Task description:
Could you print each line of the material below exactly?

___ Given data ___

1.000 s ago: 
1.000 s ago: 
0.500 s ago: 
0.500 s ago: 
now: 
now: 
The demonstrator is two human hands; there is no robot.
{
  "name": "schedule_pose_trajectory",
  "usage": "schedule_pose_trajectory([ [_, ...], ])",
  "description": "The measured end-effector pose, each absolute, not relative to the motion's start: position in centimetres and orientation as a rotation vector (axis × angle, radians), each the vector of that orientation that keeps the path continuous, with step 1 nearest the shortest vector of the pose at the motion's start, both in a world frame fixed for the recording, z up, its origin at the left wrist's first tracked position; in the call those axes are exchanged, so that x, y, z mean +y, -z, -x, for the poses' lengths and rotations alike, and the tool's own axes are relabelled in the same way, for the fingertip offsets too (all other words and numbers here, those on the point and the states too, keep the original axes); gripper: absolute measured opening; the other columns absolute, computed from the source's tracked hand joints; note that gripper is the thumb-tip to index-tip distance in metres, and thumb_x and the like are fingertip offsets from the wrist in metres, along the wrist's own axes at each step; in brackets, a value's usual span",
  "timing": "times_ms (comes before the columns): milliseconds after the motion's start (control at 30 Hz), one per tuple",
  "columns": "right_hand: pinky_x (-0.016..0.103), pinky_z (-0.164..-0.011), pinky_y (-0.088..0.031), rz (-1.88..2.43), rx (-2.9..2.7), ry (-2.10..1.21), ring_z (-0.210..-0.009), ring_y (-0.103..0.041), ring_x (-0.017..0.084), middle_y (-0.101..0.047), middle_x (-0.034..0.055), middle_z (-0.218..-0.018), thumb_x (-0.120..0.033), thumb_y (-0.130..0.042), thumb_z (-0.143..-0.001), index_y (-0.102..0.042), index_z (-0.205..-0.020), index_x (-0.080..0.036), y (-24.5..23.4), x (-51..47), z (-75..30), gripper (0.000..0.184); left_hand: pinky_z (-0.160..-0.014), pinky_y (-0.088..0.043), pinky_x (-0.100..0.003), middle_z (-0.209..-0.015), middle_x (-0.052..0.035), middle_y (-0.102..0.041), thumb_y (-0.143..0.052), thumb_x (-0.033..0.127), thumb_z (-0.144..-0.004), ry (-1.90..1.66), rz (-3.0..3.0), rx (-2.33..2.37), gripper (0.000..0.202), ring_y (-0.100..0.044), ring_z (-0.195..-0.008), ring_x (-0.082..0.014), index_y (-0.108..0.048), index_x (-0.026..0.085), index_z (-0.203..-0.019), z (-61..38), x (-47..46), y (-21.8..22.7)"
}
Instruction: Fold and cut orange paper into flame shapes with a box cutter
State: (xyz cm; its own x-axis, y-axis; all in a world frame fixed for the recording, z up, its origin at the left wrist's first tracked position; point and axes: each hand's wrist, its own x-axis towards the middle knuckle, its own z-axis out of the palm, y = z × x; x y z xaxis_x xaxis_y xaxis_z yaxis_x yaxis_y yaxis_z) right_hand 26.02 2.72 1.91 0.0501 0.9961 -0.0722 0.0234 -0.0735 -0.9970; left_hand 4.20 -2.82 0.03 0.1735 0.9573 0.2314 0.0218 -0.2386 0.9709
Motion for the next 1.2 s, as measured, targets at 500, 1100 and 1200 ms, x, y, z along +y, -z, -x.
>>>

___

Exercise result:
1.000 s ago: 
1.000 s ago: 
0.500 s ago: 
0.500 s ago: 
now: 
now: 
The demonstrator is two human hands; there is no robot.
{
  "name": "schedule_pose_trajectory",
  "usage": "schedule_pose_trajectory([ [_, ...], ])",
  "description": "The measured end-effector pose, each absolute, not relative to the motion's start: position in centimetres and orientation as a rotation vector (axis × angle, radians), each the vector of that orientation that keeps the path continuous, with step 1 nearest the shortest vector of the pose at the motion's start, both in a world frame fixed for the recording, z up, its origin at the left wrist's first tracked position; in the call those axes are exchanged, so that x, y, z mean +y, -z, -x, for the poses' lengths and rotations alike, and the tool's own axes are relabelled in the same way, for the fingertip offsets too (all other words and numbers here, those on the point and the states too, keep the original axes); gripper: absolute measured opening; the other columns absolute, computed from the source's tracked hand joints; note that gripper is the thumb-tip to index-tip distance in metres, and thumb_x and the like are fingertip offsets from the wrist in metres, along the wrist's own axes at each step; in brackets, a value's usual span",
  "timing": "times_ms (comes before the columns): milliseconds after the motion's start (control at 30 Hz), one per tuple",
  "columns": "right_hand: pinky_x (-0.016..0.103), pinky_z (-0.164..-0.011), pinky_y (-0.088..0.031), rz (-1.88..2.43), rx (-2.9..2.7), ry (-2.10..1.21), ring_z (-0.210..-0.009), ring_y (-0.103..0.041), ring_x (-0.017..0.084), middle_y (-0.101..0.047), middle_x (-0.034..0.055), middle_z (-0.218..-0.018), thumb_x (-0.120..0.033), thumb_y (-0.130..0.042), thumb_z (-0.143..-0.001), index_y (-0.102..0.042), index_z (-0.205..-0.020), index_x (-0.080..0.036), y (-24.5..23.4), x (-51..47), z (-75..30), gripper (0.000..0.184); left_hand: pinky_z (-0.160..-0.014), pinky_y (-0.088..0.043), pinky_x (-0.100..0.003), middle_z (-0.209..-0.015), middle_x (-0.052..0.035), middle_y (-0.102..0.041), thumb_y (-0.143..0.052), thumb_x (-0.033..0.127), thumb_z (-0.144..-0.004), ry (-1.90..1.66), rz (-3.0..3.0), rx (-2.33..2.37), gripper (0.000..0.202), ring_y (-0.100..0.044), ring_z (-0.195..-0.008), ring_x (-0.082..0.014), index_y (-0.108..0.048), index_x (-0.026..0.085), index_z (-0.203..-0.019), z (-61..38), x (-47..46), y (-21.8..22.7)"
}
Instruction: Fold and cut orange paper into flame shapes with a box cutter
State: (xyz cm; its own x-axis, y-axis; all in a world frame fixed for the recording, z up, its origin at the left wrist's first tracked position; point and axes: each hand's wrist, its own x-axis towards the middle knuckle, its own z-axis out of the palm, y = z × x; x y z xaxis_x xaxis_y xaxis_z yaxis_x yaxis_y yaxis_z) right_hand 26.02 2.72 1.91 0.0501 0.9961 -0.0722 0.0234 -0.0735 -0.9970; left_hand 4.20 -2.82 0.03 0.1735 0.9573 0.2314 0.0218 -0.2386 0.9709
Motion for the next 1.2 s, as measured, targets at 500, 1100 and 1200 ms, x, y, z along +y, -z, -x.
>>>

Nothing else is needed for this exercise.